Courses

The Center for Professional Education promotes the following courses:

 

Graduate courses (interdepartmental)

  • Research Skills for Graduate Students: SYGN501 (1 credit) – This course consists of class sessions and practical exercises. The content of the course is aimed at helping students acquire the skills needed for a career in research. The class sessions cover topics such as the choice of a research topic, making a work plan and executing that plan effectively, what to do when you are stuck, how to write a publication and choose a journal for publication, how to write proposals, the ethics of research, the academic career versus a career in industry, time-management, and a variety of other topics. The course is open to students with very different backgrounds; this ensures a rich and diverse intellectual environment. Questions regarding this courses may be directed to Dr.
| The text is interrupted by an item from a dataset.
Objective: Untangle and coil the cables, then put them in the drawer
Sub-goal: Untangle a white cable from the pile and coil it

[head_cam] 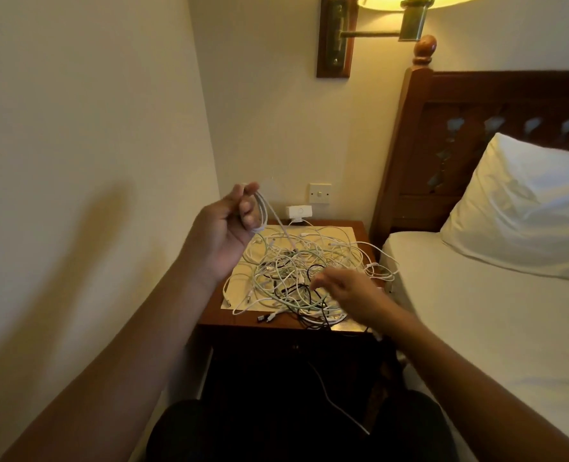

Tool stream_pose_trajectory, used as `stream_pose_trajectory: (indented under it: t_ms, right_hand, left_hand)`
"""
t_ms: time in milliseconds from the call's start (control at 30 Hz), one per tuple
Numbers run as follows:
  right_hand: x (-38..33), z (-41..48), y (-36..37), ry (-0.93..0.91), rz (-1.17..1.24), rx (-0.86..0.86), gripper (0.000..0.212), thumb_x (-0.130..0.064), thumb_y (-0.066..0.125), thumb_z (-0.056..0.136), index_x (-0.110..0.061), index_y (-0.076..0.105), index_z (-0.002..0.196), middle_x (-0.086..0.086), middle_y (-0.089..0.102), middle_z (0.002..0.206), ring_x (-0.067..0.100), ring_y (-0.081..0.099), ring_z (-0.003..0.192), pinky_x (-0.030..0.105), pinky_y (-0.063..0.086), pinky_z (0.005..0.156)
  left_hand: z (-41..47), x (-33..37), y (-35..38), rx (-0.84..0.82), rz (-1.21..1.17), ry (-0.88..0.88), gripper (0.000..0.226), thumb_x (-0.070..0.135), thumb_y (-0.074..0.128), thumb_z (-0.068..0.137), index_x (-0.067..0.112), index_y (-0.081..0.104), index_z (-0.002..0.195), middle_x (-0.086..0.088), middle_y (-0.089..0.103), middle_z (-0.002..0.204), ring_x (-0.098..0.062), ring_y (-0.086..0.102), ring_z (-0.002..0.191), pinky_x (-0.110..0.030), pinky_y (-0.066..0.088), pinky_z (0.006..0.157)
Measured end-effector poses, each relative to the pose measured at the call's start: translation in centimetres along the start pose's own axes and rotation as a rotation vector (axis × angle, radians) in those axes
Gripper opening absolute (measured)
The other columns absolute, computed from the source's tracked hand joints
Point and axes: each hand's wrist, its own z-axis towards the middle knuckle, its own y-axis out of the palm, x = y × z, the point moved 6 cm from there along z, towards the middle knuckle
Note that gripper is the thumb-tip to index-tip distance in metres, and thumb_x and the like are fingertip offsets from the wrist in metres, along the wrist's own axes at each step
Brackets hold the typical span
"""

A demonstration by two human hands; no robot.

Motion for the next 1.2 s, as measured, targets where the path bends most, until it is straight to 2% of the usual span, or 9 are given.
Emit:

Roel Snieder.
  • Introduction to Research Ethics: SYGN502 (1 credit) – A five-week course that introduces students to the various components of responsible research practices. Topics covered move from issues related to the planning of research through the conducting of research to the dissemination of research results. The course culminates with students writing and defending their own ethics statements. Questions regarding this course may be directed to Dr. Qin Zhu.
  • Integrating into the CSM Community: SYGN503 – Designed for both incoming and experienced international graduate students who want to strengthen their professional skills for their degree programs and careers.  This has been offered every semester for 4 years.  We explore topics such as improving communication skills, preparing technical papers and oral presentations in a professional and transparent style, actively contributing to group discussions and team work, understanding and meeting expectations at CSM, having productive appointments with advisors, resolving conflict, giving and accepting feedback, and networking with other students to share strategies for success.  The class also offers a relaxed, friendly space for students to explore questions regarding the cultural and academic transitions they are making. I would eventually like for departments to consider allowing this course to fulfill elective requirements (in oral communication and professionalism, for example) for their students. Questions regarding this course may be directed to Diane Witters.
  • College Teaching: SYGN600 – The course is designed for graduate students planning careers in academia and focuses on principles of learning and teaching in a college setting; methods to foster and assess higher-order thinking; and effective design, delivery and assessment of college courses. Questions regarding this course may be directed to Dr. Sam Spiegel.
  • Advanced Science Communications: LAIS523 – This course examines historical and contemporary case studies in which science communication (or miscommunication) played key roles in shaping policy outcomes and/or public perceptions. Examples of cases might include the recent controversies over hacked climate science emails, nuclear power plant siting controversies, or discussions of ethics in classic environmental cases, such as the Dioxin pollution case. Students study, analyze, and write about science communication and policy theories related to scientific uncertainty; the role of the scientist as communicator; and media ethics. Students are exposed to a number of strategies for managing their encounters with the media, as well as tools for assessing their communication responsibilities and capacities.  Questions regarding this courses may be directed to Dr. Roel Snieder.
  • Academic Publishing: LAIS601 – Students will finish this course with increased knowledge of general and discipline-specific writing conversations as well as the ability to use that knowledge in publishing portions of theses and dissertations. Beyond the research article, students will also have the opportunity to learn more about genres such as conference abstracts, conference presentations, literature reviews and research funding proposals. Prerequisite: Must have completed one full year (or equivalent) of graduate school course work.  Questions regarding this courses may be directed to Dr. Roel Snieder.
  • Professional Oral Communication: LICM501 – A five-week course which teaches the fundamentals of effectively preparing and presenting messages. “Hands-on” course emphasizing short (5- and 10-minute) weekly presentations made in small groups to simulate professional and corporate communications. Students are encouraged to make formal presentations which relate to their academic or professional fields. Extensive instruction in the use of visuals. Presentations are rehearsed in class two days prior to the formal presentations, all of which are video-taped and carefully evaluated.  Questions regarding this course may be directed to Dr. Roel Snieder.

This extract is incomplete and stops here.